À l’invitation du collectif Jacck-eye, l’atelier des transparents s’est installé à la galerie Fish-eye de Arles entre le 21 au 28 mars 2021. La résidence a abouti à trois représentations devant public, les 25, 26 et 27 mars au soir, d’un drame théâtral réalisé sous la direction de Camille Tolila-Mercier et Abhr. Quatrième acte du spectacle « Super impressionnisme », le « banquet des transparents » réunissait, sur table de verre, un ensemble de documents textuels et iconographiques accompagnés de boissons pour la plupart buvables. L’ensemble de l’installation, réalisée en collaboration avec le collectif Jacck-eye, était constituée des éléments suivants :

  • une table constituée d’une plaque de verre rectangulaire soutenue par deux jarres transparentes posées sur des billots de bois.
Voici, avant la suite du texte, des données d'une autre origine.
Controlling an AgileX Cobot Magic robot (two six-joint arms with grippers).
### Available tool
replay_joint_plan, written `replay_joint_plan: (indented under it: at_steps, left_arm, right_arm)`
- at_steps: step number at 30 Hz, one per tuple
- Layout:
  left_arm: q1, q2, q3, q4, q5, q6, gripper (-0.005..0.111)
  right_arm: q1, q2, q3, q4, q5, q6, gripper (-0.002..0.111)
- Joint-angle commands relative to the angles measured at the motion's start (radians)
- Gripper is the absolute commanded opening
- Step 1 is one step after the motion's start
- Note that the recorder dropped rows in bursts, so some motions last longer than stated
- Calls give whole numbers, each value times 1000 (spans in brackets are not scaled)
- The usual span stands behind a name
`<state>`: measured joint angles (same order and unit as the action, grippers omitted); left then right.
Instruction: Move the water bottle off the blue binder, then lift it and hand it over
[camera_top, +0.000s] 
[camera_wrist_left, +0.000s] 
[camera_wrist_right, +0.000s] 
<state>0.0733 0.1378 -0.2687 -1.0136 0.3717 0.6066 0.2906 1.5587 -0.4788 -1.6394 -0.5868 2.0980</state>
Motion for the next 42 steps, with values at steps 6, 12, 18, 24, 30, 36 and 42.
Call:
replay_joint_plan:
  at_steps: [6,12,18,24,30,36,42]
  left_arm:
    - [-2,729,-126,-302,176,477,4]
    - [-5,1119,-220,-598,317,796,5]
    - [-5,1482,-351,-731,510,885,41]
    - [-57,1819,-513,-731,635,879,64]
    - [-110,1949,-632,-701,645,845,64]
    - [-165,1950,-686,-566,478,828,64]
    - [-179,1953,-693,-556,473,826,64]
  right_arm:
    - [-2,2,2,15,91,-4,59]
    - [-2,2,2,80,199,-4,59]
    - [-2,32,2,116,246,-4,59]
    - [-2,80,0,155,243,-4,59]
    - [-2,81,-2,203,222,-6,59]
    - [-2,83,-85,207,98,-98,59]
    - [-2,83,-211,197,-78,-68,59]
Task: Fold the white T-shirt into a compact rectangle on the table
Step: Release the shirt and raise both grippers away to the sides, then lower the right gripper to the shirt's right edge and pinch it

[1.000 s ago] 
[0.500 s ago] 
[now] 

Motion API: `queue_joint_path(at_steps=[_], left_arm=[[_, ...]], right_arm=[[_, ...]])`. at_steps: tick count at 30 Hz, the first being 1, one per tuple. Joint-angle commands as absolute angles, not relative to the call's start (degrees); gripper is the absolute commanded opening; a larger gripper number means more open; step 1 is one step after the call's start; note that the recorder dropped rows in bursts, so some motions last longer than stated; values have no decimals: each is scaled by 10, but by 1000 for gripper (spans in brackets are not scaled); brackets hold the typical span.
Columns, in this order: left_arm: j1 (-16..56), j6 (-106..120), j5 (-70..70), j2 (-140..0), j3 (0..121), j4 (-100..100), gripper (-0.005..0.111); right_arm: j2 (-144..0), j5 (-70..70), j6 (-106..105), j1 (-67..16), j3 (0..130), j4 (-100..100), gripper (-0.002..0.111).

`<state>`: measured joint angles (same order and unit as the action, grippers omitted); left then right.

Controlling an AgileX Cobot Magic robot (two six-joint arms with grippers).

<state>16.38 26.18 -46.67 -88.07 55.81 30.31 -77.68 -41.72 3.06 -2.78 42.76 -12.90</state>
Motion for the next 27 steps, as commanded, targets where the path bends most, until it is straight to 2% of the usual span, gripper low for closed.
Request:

Le service de verres était hétéroclite, constitué de verres à pieds à figures de cariatides, de verres à motifs grivois, de verres à pieds verts de petite taille, de verres à eau fumés bleus, de verres à pieds contenant des glaçons fumants d’azote à -70 degrés, que seuls les personnages fictifs de la pièce pouvaient boire.
  • Une iconographie vidéo et photographique incluant deux vidéos de Joana Luz sur la gauche (images de baigneurs et du jet d’eau de Genève), un mur photographique d’arrière-plan représentant un vieil homme en tenue bleue déambulant sur un chemin, auquel fait écho une photographie au plafond (au dessus du banquet) visible par un miroir posé au sol
  • Sur la table en verre, le « banquet des transparents » proprement dit, qui disposait les éléments issus du « musée des transparents », un musée portatif constitué de différents documents mis en exposition, réunissant en particulier des images et des noms de personnages sur divers supports : un couple galant sur une estampe ancienne (18e siècle) ; Gaspard de la nuit dans le livre d’Aloysius Bertrand ; une photographie de mode du skateur piss drunk Ali Boulala imprimée sur feuille de papier A4 ; un cours d’eau de l’Anhui en Chine photographié par Hu Jiaxing ; le Petit Prince traduit en tibétain. Ce musée incluait aussi momentanément des œuvres éphémères, notamment un doigt en argile initialement porté par le personnage de l’ « Intendante du temps » (Anna Carreau) ; et, bien sûr, les boissons du banquet des liquides, les liquides jaunes dorés correspondant au breuvage matérialisant le personnage « Jean de la Seine », réalisé a partir de feuilles de menthes récoltées sur les berges de la Seine. 
  • devant la table, le pupitre avec le texte de la conférence énoncé par le personnage de Maître Fulgur, conférencié moite et guindé, dont la voix était portée ce jour là par Arsène Canes (le personnage de Fulgur est d’ailleurs directement issu d’un poème intitulé « Les doctes », publié l’année dernière sur le site des éditions Pou et traduit en anglais). On trouvait d’ailleurs aussi, sur le côté de la pièce, un coffret avec divers ouvrages publiés par les membres du collectif Pou : Alexandre Bédier, Cécile Riou, Patrick Autréaux, Guillaume Marie, Samuel Deshayes, entre autres.